Within the Long term memory there are to areas that information is stored, the Declarative and implicit memories. These memories are created in different ways but the combination of both in a memory makes the recall that much more powerful. Attaching a memory with both the Declarative and Implicit memory is done through a multi-sensory approach. The common literacy approach in the classroom of explicit, modeled, guided and independent instruction is designed to orally impart information, visually impart information and then through the sensory, students receive the knowledge again. As students repeat the activity independently the neuro pathways to the memory are strengthened allowing recognition to turn into recall of the memorized skill.
To be honest, all experiences are multi-sensory.
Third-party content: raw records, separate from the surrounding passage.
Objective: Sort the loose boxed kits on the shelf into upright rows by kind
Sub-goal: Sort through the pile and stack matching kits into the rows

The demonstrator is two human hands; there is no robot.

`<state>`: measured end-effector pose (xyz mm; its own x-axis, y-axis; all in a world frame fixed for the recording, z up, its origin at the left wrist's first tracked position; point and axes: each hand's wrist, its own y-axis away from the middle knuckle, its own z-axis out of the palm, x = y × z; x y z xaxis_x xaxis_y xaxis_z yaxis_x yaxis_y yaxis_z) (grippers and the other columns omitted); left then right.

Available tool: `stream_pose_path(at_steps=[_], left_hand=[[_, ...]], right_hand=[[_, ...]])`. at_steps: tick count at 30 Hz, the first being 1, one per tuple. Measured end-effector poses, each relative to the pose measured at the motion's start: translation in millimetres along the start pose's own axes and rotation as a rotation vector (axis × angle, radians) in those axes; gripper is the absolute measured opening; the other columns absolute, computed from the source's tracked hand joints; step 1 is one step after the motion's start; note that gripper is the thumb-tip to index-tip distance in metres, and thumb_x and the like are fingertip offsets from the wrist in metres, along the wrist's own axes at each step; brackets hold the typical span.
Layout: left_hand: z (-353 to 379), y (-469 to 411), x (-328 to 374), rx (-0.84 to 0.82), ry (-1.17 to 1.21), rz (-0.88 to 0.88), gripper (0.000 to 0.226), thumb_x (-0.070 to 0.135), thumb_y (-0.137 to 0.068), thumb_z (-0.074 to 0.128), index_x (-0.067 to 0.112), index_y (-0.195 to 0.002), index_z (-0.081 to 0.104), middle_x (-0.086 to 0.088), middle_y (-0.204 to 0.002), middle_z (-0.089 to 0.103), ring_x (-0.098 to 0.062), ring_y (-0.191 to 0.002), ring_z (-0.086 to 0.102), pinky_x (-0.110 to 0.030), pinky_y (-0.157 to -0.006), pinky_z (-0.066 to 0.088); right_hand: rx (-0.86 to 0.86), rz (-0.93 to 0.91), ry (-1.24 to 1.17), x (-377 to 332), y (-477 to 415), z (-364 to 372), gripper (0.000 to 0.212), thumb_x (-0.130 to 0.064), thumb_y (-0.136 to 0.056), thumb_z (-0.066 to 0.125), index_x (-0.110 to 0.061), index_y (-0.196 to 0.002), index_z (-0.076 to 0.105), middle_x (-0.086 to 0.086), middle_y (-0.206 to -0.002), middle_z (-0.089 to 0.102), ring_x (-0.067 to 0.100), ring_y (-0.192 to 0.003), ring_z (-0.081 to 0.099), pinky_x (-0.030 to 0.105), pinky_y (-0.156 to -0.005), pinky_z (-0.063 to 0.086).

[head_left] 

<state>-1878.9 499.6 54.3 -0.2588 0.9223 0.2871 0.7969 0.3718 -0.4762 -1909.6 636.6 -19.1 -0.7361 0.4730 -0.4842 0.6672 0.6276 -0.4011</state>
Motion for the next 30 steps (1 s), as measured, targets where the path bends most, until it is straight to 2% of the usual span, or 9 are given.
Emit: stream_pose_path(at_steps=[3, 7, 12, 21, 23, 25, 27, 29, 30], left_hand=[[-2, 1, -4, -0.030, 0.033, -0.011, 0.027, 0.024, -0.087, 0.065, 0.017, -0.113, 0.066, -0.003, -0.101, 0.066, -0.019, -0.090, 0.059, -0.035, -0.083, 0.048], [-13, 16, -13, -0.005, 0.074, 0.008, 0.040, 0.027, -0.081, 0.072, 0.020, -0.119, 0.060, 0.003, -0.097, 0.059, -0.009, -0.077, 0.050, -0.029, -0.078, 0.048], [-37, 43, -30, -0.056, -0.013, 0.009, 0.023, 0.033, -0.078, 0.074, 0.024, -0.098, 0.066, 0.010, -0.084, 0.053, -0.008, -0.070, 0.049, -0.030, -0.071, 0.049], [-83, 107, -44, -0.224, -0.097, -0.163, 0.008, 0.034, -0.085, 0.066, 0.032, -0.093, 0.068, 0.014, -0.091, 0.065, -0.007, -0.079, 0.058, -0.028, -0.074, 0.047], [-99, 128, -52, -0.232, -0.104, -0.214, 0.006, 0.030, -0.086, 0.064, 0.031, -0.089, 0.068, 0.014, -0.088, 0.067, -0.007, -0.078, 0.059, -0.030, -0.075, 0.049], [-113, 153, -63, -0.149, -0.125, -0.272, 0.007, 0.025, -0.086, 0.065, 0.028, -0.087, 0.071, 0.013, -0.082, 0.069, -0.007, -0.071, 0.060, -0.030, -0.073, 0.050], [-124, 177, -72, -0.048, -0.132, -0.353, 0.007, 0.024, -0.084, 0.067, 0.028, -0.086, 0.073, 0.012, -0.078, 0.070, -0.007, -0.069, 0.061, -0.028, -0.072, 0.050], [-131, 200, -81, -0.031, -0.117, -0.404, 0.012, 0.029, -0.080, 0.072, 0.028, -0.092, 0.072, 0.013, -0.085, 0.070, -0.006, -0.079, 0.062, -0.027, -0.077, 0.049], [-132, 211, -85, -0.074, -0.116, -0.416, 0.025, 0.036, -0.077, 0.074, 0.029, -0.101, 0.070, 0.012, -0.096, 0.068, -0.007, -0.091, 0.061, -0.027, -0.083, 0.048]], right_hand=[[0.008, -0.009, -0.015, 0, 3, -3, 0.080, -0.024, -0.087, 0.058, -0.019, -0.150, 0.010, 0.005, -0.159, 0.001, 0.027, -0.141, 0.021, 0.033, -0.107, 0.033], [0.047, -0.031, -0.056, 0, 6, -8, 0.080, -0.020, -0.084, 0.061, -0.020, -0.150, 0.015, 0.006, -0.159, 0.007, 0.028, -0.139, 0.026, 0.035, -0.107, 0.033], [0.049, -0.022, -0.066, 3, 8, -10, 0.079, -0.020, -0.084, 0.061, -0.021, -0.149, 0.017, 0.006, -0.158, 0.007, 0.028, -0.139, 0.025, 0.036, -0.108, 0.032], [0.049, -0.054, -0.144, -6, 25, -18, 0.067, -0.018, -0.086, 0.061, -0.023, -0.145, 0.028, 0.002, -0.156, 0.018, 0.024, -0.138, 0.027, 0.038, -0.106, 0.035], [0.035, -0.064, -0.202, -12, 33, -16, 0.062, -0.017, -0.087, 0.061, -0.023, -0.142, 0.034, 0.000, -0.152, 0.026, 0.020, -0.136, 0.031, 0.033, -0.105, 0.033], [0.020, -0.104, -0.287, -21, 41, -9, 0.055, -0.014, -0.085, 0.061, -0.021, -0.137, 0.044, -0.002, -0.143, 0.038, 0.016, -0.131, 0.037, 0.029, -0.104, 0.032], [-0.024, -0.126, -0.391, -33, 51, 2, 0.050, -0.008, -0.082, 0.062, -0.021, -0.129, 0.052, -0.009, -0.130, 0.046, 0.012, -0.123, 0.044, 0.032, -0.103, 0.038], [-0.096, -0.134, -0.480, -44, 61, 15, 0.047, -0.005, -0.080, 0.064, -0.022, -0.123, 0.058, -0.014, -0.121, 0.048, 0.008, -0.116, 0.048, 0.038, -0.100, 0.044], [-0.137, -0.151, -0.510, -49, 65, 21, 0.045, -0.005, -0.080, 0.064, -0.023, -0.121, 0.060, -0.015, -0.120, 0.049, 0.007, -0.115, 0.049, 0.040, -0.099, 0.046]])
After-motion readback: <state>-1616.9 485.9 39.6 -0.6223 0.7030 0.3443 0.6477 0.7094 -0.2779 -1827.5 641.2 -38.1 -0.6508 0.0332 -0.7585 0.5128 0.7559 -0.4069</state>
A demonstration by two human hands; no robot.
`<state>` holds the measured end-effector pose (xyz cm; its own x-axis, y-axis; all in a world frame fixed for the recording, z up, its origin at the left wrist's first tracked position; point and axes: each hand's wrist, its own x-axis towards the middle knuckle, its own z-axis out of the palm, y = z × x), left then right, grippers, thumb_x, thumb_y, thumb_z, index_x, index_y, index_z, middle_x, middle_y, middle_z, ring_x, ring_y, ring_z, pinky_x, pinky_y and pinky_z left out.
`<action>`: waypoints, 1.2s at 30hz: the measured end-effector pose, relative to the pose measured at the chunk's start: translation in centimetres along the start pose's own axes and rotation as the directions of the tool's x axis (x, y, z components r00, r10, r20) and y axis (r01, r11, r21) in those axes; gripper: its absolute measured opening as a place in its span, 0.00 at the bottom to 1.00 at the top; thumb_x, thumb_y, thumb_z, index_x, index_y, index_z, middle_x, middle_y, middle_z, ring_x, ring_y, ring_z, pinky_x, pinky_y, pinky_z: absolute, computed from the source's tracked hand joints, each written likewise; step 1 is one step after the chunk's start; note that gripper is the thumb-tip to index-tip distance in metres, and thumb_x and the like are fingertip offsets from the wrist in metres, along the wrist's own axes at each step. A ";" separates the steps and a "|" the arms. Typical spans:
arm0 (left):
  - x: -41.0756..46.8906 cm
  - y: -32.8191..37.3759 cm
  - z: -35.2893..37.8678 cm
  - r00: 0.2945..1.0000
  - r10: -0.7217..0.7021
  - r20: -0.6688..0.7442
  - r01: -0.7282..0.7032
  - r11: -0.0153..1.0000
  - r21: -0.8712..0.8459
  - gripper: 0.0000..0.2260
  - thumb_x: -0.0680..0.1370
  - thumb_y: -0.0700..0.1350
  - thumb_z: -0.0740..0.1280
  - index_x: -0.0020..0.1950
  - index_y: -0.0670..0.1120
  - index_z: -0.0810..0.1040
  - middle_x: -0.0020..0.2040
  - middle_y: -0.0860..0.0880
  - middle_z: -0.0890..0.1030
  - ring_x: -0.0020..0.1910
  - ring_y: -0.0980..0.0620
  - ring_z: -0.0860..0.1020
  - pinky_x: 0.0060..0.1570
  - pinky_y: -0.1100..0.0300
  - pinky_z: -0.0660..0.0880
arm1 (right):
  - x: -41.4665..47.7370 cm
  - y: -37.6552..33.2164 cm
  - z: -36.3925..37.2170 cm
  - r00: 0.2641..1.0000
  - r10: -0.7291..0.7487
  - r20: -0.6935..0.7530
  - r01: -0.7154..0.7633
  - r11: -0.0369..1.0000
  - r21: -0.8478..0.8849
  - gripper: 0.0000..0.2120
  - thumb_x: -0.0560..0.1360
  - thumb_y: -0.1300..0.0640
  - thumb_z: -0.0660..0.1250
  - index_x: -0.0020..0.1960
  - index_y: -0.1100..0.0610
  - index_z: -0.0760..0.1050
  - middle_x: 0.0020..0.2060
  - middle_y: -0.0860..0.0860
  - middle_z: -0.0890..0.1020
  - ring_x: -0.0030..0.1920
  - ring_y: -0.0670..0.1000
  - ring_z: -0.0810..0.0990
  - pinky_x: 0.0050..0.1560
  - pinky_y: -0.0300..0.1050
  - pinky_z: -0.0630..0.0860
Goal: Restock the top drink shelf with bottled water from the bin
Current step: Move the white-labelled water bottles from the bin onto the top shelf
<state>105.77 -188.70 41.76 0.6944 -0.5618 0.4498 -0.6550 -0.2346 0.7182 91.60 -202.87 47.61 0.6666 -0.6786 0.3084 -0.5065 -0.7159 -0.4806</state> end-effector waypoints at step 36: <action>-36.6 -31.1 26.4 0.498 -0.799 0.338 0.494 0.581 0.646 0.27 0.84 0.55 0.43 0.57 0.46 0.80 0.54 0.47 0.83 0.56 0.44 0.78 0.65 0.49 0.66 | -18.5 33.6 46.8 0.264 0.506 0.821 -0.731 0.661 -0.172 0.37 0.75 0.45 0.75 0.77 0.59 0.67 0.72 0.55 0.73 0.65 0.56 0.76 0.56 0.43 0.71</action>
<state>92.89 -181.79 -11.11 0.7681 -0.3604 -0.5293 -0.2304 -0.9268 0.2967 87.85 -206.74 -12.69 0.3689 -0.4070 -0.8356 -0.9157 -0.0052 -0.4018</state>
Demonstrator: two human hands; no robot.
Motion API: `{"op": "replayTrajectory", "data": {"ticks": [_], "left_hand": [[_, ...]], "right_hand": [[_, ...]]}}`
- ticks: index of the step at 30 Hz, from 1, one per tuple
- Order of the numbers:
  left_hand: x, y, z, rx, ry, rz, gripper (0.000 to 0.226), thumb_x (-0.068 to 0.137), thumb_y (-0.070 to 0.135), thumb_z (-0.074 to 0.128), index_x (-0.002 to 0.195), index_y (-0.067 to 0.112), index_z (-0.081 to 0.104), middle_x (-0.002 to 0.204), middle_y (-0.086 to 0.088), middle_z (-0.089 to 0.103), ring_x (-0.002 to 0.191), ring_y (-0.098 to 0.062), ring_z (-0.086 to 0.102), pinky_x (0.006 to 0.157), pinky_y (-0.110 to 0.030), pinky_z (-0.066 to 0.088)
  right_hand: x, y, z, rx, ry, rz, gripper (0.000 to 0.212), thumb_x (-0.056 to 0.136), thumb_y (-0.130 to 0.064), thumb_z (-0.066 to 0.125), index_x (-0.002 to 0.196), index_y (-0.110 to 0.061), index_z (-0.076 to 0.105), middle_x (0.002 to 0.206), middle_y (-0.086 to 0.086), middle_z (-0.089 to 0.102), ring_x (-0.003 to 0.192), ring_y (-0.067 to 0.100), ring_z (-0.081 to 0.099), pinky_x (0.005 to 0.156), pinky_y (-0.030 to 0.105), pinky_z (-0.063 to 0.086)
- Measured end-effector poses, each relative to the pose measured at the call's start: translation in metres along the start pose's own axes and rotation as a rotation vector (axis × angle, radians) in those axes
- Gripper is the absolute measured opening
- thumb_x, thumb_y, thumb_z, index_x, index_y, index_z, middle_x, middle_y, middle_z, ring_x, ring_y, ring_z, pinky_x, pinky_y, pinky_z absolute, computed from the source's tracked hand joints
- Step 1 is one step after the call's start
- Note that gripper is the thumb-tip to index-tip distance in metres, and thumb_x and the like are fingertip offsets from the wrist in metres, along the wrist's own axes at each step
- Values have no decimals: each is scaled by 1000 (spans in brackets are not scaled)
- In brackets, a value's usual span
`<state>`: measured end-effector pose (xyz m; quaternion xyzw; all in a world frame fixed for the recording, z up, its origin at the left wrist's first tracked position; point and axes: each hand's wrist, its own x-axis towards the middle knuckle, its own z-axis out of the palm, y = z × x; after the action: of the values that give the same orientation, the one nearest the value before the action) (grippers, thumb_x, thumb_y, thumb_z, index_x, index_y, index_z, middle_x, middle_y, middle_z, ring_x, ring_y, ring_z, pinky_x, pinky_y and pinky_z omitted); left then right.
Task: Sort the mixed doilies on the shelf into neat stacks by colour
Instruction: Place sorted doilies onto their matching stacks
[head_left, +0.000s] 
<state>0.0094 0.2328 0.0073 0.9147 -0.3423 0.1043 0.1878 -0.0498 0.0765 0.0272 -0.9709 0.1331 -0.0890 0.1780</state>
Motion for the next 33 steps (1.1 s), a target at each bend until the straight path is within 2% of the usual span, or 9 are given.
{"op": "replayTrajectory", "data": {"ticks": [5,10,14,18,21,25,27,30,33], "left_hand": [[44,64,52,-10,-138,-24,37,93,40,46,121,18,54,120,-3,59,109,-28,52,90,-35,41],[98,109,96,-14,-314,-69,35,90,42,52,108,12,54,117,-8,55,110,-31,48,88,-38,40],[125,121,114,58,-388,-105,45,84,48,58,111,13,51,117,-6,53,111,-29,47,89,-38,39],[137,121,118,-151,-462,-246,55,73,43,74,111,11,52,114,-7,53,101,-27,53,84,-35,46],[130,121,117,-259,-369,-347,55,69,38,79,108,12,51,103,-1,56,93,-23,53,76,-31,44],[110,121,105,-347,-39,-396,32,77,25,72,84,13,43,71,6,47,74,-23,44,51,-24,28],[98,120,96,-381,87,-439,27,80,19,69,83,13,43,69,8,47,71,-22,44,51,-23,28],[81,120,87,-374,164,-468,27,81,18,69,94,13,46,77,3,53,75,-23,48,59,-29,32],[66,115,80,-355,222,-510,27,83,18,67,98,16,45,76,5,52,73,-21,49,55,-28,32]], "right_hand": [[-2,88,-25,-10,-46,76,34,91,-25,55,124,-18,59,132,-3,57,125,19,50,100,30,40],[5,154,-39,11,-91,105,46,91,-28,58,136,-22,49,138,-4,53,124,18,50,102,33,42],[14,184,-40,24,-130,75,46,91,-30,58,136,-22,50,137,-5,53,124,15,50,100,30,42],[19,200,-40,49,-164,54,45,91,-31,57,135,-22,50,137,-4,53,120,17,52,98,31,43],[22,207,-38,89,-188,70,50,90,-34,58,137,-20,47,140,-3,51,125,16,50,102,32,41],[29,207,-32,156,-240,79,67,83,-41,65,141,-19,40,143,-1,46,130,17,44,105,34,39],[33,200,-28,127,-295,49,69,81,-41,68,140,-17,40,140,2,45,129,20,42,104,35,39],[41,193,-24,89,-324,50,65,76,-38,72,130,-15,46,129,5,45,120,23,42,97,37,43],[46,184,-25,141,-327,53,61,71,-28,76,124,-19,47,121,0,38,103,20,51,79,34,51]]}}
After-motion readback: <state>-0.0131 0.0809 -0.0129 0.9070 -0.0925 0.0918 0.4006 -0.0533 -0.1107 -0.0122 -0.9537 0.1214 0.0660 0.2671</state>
I remember the cartoon I watched in the hotel during my first stay in New York as a mere 8-year-old not just because of the cartoon that I saw but the catchy “Jaba-daba-doo” catch phrase that was played with it. This memory was then strengthened by my brothers and I repeating this catch-phrase repeatedly as we walked along the streets of New York looking for big bird and played in Central Park. The most vivid memories are forged when multiple senses are activated in the memory.
Living in a multi-sensory environment is called life, so why do we still forget? The key with multi-sensory is using the senses to focus your thoughts on the desired topic to remember. Senses are the tool but can be an anarchist as well. ADHD and ADD suffers know all to well that focused senses can hinder the memory through distraction; as they focus their attention on every single sensory experience therefore concentrating on the whur of the air-conditioning instead of what you are telling them. The key is that all the activated senses should be pointing to the same train of thought, thus later allowing access to the memory through any one of the senses. The multi-sensory approach is a buzz word for a reason because it can overload and hinder development but when used to focus it can supercharge the neurological process of memory and cognition.